Agenda item

Delayed Transfer of Care

Minutes:

22.1     The Director of Adult Social Care and Health introduced the report highlighting the following:

·                There has been a consistent pattern over time in that East Sussex performance is below the national average for all delayed transfers of care (DTOCs) but better than the comparator group of authorities delays attributable to social care. In this East Sussex is consistently better than both the national average and the comparator group for DTOCs.

·                There has been a significant deterioration in performance over the last year which reflects national and regional trends.

·                Reasons for delays change week to week but there are some key areas which are the biggest contributors overall to social care delays:

o   capacity in the independent sector – home care: recruitment challenges particularly affect home care and areas with high levels of employment where there are other, less demanding, jobs available at similar wage.

o   capacity in the independent sector – nursing care: this shortage is partly due to fee constraints but also because the market has historically been based around residential care. Population needs have increased but the sector nationally has not yet adapted to providing higher level care. Local response is to develop the ‘care home plus’ model and in-reach from community health teams.
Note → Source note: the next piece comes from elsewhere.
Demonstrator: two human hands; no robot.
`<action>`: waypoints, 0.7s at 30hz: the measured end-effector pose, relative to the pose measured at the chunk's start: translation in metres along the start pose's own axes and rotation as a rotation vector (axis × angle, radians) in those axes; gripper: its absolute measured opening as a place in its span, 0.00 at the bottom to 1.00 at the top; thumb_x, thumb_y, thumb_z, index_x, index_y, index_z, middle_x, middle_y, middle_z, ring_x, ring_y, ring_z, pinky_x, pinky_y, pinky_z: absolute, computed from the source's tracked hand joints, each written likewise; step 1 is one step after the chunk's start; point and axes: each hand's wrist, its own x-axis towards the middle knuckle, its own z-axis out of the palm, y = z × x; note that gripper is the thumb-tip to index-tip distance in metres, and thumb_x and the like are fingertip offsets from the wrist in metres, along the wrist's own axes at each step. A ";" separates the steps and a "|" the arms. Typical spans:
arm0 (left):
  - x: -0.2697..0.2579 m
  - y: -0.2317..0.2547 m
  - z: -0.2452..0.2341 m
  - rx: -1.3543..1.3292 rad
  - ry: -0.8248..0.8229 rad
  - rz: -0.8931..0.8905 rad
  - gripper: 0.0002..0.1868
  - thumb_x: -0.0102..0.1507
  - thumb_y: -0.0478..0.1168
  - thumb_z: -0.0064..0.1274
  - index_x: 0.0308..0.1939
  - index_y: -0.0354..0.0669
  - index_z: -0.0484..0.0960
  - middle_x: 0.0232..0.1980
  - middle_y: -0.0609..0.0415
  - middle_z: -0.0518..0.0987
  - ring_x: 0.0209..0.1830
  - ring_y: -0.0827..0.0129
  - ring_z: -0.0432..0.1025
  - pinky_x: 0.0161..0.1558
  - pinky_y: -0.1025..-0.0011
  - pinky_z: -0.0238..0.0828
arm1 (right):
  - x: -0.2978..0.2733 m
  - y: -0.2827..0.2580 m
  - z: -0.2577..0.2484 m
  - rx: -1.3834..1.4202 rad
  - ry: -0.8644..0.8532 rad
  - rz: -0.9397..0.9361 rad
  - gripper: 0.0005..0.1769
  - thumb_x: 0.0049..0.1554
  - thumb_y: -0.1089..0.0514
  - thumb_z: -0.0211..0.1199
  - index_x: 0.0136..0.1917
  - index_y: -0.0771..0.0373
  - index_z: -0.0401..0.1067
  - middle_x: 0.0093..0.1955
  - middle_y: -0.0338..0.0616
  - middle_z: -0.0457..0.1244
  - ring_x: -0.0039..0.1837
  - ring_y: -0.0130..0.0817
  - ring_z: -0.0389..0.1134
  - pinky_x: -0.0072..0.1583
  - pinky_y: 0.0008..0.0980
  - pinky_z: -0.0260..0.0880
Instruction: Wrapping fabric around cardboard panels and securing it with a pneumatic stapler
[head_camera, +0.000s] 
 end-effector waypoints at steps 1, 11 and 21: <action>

·                As part of winter plans the local NHS has agreed additional investment in two initiatives:

o   block purchase of independent sector beds in the Eastbourne and Hastings/Bexhill areas to enable easy access to these beds.

o   recruitment of generic health and social care workers to be based in locality teams which will also help in pulling people out of hospital promptly.

·                An Operational Executive Group oversees use of bed capacity on a weekly basis and provides integrated management, reflecting the direction of travel towards accountable care.

22.2     The following additional points were made in response to the Committee’s questions:

Independent sector capacity

·                There are issues with services pulling out of providing placements at local authority prices – the department is negotiating fee increases in the context that providers are requesting a significantly higher increase than the budget allocated in the Council’s medium term financial plan.  Providers are impacted by increases to the National Living Wage. Ultimately, the level of fee increase impacts on the number of placements the department can provide, as the budget is fixed.

·                The department is working to support small providers via Support with Confidence and the purchasing unit, and working with the Councils for Voluntary Service to change their offer to include support for very small businesses via community resilience work.

·                The main challenges with home care relate to complex packages of care required for people leaving hospital with higher needs and it tends to be larger agencies which can provide these packages. The department is looking at ways to pay for care differently which would simplify the process for providers.

·                There have been care home closures in the county for both finance and quality reasons, or because they no longer provide the services needed. There have also been new entrants to the market but these tend to be outweighed by those leaving. The department does work to stimulate the market and has to take innovative approaches. For example, the development of a new home in Ringmer which will provide ASC with a set number of beds providing the higher level care needed at ASC prices, achieved by providing land incentives.

Hospital and intermediate care capacity

·                Issues with hospital capacity are largely because there aren’t appropriate services to support people in the community, leading to the acute hospital becoming the default option. If prevention and community care were improved it is likely that there would be enough hospital beds. Local plans are focused on avoiding the expansion of beds rather than reducing their number.

·                If the cost of home care goes above a certain level a process is triggered to work with the client and family to move to a more cost effective way of delivering care which may be residential or nursing home care.

·                Community bed capacity and the use of independent sector bed capacity will be reviewed as part of East Sussex Better Together (ESBT). This review will enable the right levels of capacity to be provided in different settings in the future.

·                There is an issue with uneven geographical spread of NHS community beds across the county. Investments will be from a shared budget under ESBT in the future. In High Weald Lewes Havens area the potential for joint funding is being discussed.

·                The pooling of resources with health across the ESBT area and joint Strategic Investment Plan enables a shift of resource from acute to community services which would not be achievable if the local authority was working alone.

Service developments

·                Reablement hours have increased over time and the Joint Community Rehabilitation (JCR) service is linked into locality teams.

·                The intention has consistently been to work with people from the point of admission to plan discharge but additional capacity is needed to do this fully. This is the driver behind expansion of the Hospital Intervention Team (HIT), alongside working with families, carers and communities.

22.3     The Committee noted the dual challenges of managing performance now across a stretched system alongside achieving transformation so that care is provided very differently in three to four years time. The Lead Member for Adult Social Care commented on the close daily management of DTOCs by the ASC management team working with health partners. He advised the committee that ASC management has permission to innovate and find solutions in the interests of clients and this results in the positive comparative performance.

 

22.4     The Committee RESOLVED to note the report.